Showing posts with label commercialism in tots. Show all posts
Showing posts with label commercialism in tots. Show all posts

Friday, February 12, 2016

The Bah-Humbug of Valentine's Day

My husband and I have never believed in Valentine's Day.  Not even a little bit. It is a big marketing ploy and (before we had kids) we frequently went on dates without any commercial holiday telling us when to do so. (I understand that exchanging Valentines is not a modern invention either, as it dates back several hundred years, but even within my lifetime, it has warped into absolute craziness.)

But now that I have kids, my soapbox is a little taller and my bullhorn a little louder.
I completely abhor Valentine's Day. 




This is because Valentine's Day is the new Halloween.  Kids have to exchange Valentines under the pretense that it helps them practice their handwriting. (This is what their teachers tell us.) We Gen-Xers did that too, 30 years ago, but we exchanged stupid paper things that we threw away when we got home. The modern child, however, exchanges Valentines made of candy, attached to candy, wrapped around candy, or just affixed to gruesome red treat bags full of candy.

I understand that I am not the only person who doesn't want their kid all hopped up on sugar, but my reason goes far deeper than that.

My kids' baby teeth formed and began to erupt through their gums while they were in orphanages. While their peers in families were slurping down milk, formula, and breast milk, both of my children were given warm sugar water in bottles. They received formula too, but it was cut; it was maybe half-strength. While their peers in families were exploring new foods like steamed spinach, small bites of chicken and mashed banana, by kiddos were eating watery rice and still more warm sugar water. This means that we have a huge struggle to keep our children from developing cavities. Between them, they are already up to 7. And we brush. And we floss. But we are not working with the strongest enamel so when someone thinks it is appropriate to give Starburst to 2 and 3 year olds, I want to go a little nuts.

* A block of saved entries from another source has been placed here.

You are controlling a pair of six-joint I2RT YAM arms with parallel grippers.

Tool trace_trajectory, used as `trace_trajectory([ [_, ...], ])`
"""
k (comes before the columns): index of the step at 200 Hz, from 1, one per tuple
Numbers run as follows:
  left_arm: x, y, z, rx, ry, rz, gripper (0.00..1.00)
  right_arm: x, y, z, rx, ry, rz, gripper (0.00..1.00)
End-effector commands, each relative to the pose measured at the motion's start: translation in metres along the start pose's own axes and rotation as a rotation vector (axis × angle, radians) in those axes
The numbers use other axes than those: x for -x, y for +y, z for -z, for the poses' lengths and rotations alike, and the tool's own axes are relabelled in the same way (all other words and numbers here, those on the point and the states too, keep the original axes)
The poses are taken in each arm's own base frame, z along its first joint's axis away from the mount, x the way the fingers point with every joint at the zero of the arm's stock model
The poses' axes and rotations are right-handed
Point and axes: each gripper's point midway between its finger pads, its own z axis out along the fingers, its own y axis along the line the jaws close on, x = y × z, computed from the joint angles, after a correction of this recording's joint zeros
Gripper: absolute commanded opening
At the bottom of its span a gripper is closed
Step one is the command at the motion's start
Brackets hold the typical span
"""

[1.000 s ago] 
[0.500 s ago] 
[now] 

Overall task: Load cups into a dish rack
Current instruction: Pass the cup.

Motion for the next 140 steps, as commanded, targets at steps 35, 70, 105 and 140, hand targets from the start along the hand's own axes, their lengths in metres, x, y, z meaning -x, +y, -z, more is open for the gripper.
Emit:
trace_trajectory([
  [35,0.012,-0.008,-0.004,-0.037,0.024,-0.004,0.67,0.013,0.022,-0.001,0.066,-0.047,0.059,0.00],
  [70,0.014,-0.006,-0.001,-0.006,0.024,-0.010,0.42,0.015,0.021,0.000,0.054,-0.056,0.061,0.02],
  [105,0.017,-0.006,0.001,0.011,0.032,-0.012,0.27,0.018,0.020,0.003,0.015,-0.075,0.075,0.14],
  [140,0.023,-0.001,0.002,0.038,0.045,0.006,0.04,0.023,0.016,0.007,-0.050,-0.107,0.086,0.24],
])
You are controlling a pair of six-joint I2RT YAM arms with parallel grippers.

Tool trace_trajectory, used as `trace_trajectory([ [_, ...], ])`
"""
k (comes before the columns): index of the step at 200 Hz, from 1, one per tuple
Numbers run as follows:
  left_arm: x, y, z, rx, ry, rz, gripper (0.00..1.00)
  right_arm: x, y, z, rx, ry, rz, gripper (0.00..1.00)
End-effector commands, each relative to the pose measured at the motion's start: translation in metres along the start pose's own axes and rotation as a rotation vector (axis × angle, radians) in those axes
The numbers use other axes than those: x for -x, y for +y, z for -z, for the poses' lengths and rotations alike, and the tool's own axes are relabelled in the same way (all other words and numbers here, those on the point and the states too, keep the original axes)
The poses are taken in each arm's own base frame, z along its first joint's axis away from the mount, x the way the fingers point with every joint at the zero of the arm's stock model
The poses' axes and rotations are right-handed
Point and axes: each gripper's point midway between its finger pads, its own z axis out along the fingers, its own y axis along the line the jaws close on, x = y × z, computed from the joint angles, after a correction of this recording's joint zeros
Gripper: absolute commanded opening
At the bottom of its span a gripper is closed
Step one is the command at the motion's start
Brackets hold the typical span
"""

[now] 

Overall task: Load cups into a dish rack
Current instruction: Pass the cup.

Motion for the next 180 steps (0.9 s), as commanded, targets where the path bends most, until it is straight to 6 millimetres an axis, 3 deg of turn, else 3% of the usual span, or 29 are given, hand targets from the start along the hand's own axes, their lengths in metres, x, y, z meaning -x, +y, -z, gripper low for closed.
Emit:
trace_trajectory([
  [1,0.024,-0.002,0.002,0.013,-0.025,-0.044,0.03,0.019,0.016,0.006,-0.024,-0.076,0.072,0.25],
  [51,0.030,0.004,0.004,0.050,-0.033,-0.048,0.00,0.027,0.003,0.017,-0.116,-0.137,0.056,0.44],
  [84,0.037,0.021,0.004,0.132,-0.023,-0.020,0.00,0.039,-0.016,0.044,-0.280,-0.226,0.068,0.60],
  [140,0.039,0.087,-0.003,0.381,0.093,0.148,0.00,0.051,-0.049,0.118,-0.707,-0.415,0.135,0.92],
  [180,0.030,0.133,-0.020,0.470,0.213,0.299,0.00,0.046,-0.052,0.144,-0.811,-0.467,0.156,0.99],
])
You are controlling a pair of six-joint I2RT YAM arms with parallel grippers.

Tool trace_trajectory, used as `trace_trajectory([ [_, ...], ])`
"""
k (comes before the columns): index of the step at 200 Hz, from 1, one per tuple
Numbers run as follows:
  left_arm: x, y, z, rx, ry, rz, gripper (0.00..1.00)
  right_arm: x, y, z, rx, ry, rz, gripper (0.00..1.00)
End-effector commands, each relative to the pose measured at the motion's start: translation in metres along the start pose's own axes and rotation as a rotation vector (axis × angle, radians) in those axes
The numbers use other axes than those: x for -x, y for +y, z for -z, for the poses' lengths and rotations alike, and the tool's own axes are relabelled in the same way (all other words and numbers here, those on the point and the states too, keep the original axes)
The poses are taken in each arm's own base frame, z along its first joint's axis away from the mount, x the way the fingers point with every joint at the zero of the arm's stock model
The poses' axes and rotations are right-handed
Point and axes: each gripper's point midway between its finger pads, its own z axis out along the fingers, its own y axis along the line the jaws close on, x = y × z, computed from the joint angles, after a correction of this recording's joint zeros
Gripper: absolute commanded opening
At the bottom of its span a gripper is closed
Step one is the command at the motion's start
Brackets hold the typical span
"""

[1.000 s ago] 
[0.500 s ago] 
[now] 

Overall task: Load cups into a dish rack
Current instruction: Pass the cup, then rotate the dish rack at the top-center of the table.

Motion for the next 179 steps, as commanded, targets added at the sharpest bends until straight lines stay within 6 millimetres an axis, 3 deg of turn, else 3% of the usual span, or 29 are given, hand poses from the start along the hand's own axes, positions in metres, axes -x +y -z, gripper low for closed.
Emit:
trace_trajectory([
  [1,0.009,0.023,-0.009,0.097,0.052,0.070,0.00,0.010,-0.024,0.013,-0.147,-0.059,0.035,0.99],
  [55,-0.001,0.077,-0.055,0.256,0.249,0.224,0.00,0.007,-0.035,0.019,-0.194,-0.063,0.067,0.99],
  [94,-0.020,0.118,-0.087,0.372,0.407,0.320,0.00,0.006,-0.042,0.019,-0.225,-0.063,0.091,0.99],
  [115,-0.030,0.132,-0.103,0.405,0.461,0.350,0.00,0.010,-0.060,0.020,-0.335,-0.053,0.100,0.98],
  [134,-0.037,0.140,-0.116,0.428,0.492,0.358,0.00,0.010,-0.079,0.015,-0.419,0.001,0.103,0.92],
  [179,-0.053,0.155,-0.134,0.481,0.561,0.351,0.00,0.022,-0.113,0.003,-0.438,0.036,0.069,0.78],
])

This means that I'm the bad guy. I'm the one who goes through their bags when they get home, tossing the Starburst, Skittles and Fun Dip in the trash. I am the mean mama who has to tell my kids that they can't eat the 3 pounds of sticky sugar they just brought home for a holiday that has uncontrollably morphed from martyred Christians to hand-written letters between lovers to mass-produced chintz. So out went the last of the Halloween candy, Christmas candy, and today's cache because, don't look now, but Easter is going to be here before you know it and we have 2 more cavities to get filled before then.

Sunday, March 23, 2014

Ke$ha for Kids?

Abigail's Junior Kindergarten class isn't inexpensive.  It has an amazing curriculum.  The teacher has been in the business a L-O-N-G time and is wonderful with the kids and pushes their creativity and vocabulary.  They teach the scientific method.  Abigail can provide examples of alliteration, she can monitor and adjust her feelings and reactions to setbacks by doing the TURTLE, she can use the words "fiction" and "non-fiction" correctly (something I couldn't do until junior high school, as it was called then), and she can define prototype, H2O, and citizen, and she can find an ossicone on a giraffe, which is an ungulate mammal.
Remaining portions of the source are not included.